● Data excerpt:
----------------------------------------
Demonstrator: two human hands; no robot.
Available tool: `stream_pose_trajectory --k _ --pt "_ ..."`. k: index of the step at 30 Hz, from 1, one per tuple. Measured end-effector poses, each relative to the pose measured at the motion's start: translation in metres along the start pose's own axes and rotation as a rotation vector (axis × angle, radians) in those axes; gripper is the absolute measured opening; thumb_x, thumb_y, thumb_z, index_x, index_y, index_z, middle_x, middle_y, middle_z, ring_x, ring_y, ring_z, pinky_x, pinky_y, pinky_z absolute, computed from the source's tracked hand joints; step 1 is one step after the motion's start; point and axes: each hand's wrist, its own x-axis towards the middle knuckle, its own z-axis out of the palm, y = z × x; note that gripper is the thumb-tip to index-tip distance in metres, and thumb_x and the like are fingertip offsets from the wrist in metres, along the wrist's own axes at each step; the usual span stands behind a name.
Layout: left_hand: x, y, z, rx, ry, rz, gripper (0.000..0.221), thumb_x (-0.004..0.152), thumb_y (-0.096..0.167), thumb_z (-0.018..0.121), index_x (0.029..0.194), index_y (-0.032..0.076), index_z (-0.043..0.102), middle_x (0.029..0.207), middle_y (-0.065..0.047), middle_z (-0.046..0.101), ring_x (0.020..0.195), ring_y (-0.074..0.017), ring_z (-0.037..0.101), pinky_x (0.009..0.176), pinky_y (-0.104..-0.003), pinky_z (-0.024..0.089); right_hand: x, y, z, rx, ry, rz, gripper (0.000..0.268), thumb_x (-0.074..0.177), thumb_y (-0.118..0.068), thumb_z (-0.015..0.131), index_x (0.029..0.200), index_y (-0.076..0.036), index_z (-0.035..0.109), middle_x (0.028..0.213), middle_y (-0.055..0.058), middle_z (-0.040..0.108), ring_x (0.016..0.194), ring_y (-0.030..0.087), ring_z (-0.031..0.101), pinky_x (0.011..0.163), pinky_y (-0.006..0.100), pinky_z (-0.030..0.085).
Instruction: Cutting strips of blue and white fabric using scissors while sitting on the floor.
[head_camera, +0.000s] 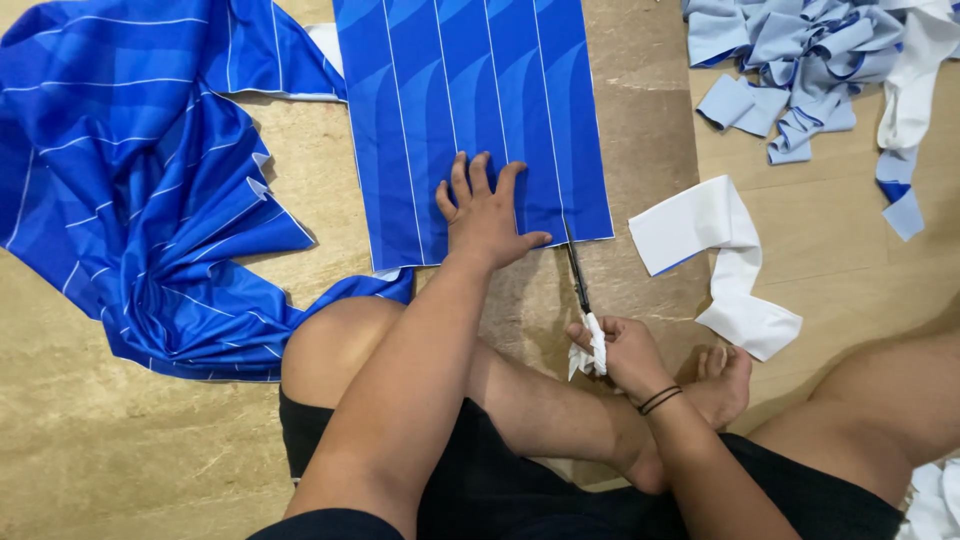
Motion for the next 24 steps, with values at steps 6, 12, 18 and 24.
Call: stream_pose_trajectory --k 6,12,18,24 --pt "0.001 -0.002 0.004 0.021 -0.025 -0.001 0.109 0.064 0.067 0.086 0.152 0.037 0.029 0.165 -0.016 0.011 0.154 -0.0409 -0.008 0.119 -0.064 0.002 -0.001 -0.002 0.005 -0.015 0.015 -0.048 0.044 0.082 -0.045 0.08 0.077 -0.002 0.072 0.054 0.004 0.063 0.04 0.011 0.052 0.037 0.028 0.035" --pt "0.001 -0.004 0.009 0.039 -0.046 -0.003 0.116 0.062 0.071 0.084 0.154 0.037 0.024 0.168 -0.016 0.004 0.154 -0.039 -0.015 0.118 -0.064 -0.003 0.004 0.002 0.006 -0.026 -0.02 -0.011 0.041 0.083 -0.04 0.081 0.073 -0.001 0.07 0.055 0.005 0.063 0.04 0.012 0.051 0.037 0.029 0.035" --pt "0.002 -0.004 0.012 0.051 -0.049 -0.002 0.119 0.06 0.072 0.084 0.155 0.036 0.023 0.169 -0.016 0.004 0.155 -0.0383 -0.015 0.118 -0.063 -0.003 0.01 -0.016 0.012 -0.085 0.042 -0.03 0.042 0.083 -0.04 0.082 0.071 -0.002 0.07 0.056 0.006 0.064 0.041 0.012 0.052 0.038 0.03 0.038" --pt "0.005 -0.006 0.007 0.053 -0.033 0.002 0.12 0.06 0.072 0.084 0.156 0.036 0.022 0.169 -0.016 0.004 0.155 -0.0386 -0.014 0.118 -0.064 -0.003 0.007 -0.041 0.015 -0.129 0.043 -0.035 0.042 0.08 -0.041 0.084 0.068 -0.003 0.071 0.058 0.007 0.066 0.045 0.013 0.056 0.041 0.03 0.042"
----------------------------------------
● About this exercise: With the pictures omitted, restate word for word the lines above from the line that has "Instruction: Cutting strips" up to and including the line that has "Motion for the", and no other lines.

● Task output:
Instruction: Cutting strips of blue and white fabric using scissors while sitting on the floor.
[head_camera, +0.000s] 
Motion for the next 24 steps, with values at steps 6, 12, 18 and 24.

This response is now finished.